**Task:** Give back every record verbatim, but not the pictures.

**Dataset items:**
──────────────────────────────

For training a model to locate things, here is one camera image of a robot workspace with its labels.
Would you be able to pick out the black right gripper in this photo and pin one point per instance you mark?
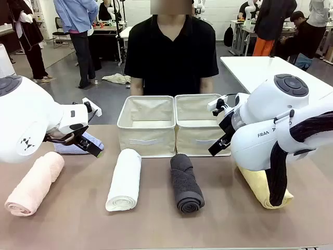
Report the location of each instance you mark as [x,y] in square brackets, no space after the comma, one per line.
[228,125]

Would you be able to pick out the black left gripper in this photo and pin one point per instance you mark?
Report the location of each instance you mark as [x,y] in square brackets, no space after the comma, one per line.
[70,139]

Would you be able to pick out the light blue towel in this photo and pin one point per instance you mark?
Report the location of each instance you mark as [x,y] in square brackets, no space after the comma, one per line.
[65,148]

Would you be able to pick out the white towel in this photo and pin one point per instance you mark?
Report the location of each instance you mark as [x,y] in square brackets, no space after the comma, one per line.
[125,179]

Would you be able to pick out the dark grey towel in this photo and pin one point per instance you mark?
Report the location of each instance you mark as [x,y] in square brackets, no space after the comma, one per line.
[186,182]

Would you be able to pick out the yellow towel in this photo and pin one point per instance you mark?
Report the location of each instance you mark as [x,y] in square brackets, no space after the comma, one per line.
[256,185]

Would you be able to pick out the pink towel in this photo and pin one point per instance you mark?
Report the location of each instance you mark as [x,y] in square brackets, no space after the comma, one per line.
[33,182]

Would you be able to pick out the person's left forearm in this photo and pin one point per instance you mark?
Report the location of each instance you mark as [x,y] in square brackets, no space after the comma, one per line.
[207,85]

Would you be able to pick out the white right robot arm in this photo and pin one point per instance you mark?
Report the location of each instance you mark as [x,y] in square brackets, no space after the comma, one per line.
[260,145]

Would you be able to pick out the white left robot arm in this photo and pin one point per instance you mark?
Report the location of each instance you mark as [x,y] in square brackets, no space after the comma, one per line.
[26,117]

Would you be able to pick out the person's right forearm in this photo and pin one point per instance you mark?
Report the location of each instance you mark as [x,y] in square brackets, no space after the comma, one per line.
[136,87]

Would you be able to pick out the cream fabric storage bin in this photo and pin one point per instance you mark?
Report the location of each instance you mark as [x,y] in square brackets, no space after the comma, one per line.
[145,140]
[192,140]

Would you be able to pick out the crumpled cloth on floor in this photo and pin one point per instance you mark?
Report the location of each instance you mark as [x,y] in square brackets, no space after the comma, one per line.
[115,78]

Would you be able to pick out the white table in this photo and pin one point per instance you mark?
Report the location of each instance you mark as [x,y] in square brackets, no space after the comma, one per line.
[260,73]

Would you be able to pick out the person in black shirt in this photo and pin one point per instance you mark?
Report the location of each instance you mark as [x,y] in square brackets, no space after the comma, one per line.
[171,52]

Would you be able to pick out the black backpack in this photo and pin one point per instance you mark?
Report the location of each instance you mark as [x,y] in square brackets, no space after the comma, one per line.
[229,36]

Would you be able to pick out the black stand pole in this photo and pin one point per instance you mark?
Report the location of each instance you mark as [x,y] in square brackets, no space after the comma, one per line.
[121,39]

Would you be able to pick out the black office chair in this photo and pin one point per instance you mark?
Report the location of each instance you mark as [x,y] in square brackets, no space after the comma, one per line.
[60,34]

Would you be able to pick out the blue bag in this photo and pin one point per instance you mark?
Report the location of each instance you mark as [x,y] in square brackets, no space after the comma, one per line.
[304,62]

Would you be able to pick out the white air purifier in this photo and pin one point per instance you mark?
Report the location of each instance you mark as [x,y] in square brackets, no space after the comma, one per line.
[5,62]

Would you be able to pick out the person in black vest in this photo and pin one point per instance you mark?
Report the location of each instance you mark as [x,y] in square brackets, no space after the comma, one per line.
[31,34]

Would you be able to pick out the person in blue shirt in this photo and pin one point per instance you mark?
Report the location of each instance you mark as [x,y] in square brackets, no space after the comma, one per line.
[78,18]

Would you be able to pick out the person in orange trousers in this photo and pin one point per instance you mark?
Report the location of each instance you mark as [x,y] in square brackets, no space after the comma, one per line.
[273,20]

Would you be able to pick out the seated person in black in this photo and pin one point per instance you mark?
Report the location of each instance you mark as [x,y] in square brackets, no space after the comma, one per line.
[304,36]

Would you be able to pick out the person in grey shirt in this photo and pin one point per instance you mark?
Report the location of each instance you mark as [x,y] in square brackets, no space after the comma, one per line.
[320,13]

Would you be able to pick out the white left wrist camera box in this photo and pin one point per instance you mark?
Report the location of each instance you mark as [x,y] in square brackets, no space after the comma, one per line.
[95,109]

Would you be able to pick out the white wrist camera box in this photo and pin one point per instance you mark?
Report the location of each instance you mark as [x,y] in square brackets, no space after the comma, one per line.
[95,109]
[217,102]

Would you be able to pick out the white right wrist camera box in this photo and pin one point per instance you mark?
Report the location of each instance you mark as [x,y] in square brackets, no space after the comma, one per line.
[217,102]

──────────────────────────────

**Task result:**
For training a model to locate things, here is one camera image of a robot workspace with its labels.
Would you be able to pick out the black right gripper in this photo and pin one point per instance you mark?
Report the location of each instance you mark as [x,y] in square brackets, no space after the comma, one per line.
[228,125]

Would you be able to pick out the black left gripper in this photo and pin one point per instance you mark?
Report the location of each instance you mark as [x,y] in square brackets, no space after the comma, one per line.
[70,139]

Would you be able to pick out the light blue towel in this photo and pin one point per instance you mark?
Report the location of each instance you mark as [x,y] in square brackets, no space after the comma, one per line.
[65,148]

Would you be able to pick out the white towel in this photo and pin one point per instance you mark?
Report the location of each instance you mark as [x,y] in square brackets, no space after the comma, one per line.
[125,179]

Would you be able to pick out the dark grey towel in this photo and pin one point per instance you mark?
Report the location of each instance you mark as [x,y] in square brackets, no space after the comma, one per line.
[186,182]

Would you be able to pick out the yellow towel in this photo and pin one point per instance you mark?
Report the location of each instance you mark as [x,y] in square brackets, no space after the comma, one per line.
[256,185]

Would you be able to pick out the pink towel in this photo and pin one point per instance you mark?
Report the location of each instance you mark as [x,y] in square brackets, no space after the comma, one per line.
[33,182]

Would you be able to pick out the person's left forearm in this photo and pin one point per instance you mark?
Report the location of each instance you mark as [x,y] in square brackets, no space after the comma, one per line.
[207,85]

Would you be able to pick out the white right robot arm in this photo and pin one point per instance you mark?
Report the location of each instance you mark as [x,y] in square brackets, no space after the comma, one per line.
[260,145]

Would you be able to pick out the white left robot arm in this photo and pin one point per instance you mark?
Report the location of each instance you mark as [x,y] in square brackets, no space after the comma, one per line.
[26,117]

Would you be able to pick out the person's right forearm in this photo and pin one point per instance you mark?
Report the location of each instance you mark as [x,y] in square brackets, no space after the comma, one per line.
[136,87]

Would you be able to pick out the cream fabric storage bin in this photo and pin one point per instance you mark?
Report the location of each instance you mark as [x,y] in square brackets, no space after the comma, one per line.
[145,140]
[192,140]

Would you be able to pick out the crumpled cloth on floor in this photo and pin one point per instance you mark?
Report the location of each instance you mark as [x,y] in square brackets, no space after the comma, one per line.
[115,78]

Would you be able to pick out the white table in this photo and pin one point per instance you mark?
Report the location of each instance you mark as [x,y] in square brackets, no space after the comma, one per line.
[260,73]

Would you be able to pick out the person in black shirt in this photo and pin one point per instance you mark?
Report the location of each instance you mark as [x,y] in square brackets, no space after the comma, one per line.
[171,52]

Would you be able to pick out the black backpack in this photo and pin one point per instance you mark?
Report the location of each instance you mark as [x,y] in square brackets, no space after the comma, one per line.
[229,36]

Would you be able to pick out the black stand pole in this photo and pin one point per instance you mark?
Report the location of each instance you mark as [x,y] in square brackets, no space after the comma, one per line.
[121,39]

Would you be able to pick out the black office chair in this photo and pin one point per instance you mark?
Report the location of each instance you mark as [x,y] in square brackets, no space after the comma, one per line.
[60,34]

Would you be able to pick out the blue bag in this photo and pin one point per instance you mark?
Report the location of each instance you mark as [x,y] in square brackets, no space after the comma, one per line.
[304,62]

Would you be able to pick out the white air purifier in this photo and pin one point per instance you mark?
Report the location of each instance you mark as [x,y] in square brackets, no space after the comma, one per line.
[5,62]

Would you be able to pick out the person in black vest in this photo and pin one point per instance you mark?
Report the location of each instance you mark as [x,y] in square brackets, no space after the comma, one per line.
[31,34]

Would you be able to pick out the person in blue shirt in this photo and pin one point per instance you mark?
Report the location of each instance you mark as [x,y] in square brackets, no space after the comma, one per line.
[78,18]

Would you be able to pick out the person in orange trousers in this photo and pin one point per instance you mark?
Report the location of each instance you mark as [x,y] in square brackets, no space after the comma, one per line.
[273,20]

Would you be able to pick out the seated person in black in this photo and pin one point per instance you mark?
Report the location of each instance you mark as [x,y] in square brackets, no space after the comma, one per line.
[304,36]

Would you be able to pick out the person in grey shirt in this photo and pin one point per instance you mark?
Report the location of each instance you mark as [x,y] in square brackets, no space after the comma, one per line.
[320,13]

Would you be able to pick out the white left wrist camera box in this photo and pin one point per instance you mark?
Report the location of each instance you mark as [x,y] in square brackets, no space after the comma, one per line.
[95,109]

Would you be able to pick out the white wrist camera box in this photo and pin one point per instance you mark?
Report the location of each instance you mark as [x,y] in square brackets, no space after the comma, one per line.
[95,109]
[217,102]

Would you be able to pick out the white right wrist camera box in this photo and pin one point per instance you mark?
Report the location of each instance you mark as [x,y] in square brackets, no space after the comma, one per line.
[217,102]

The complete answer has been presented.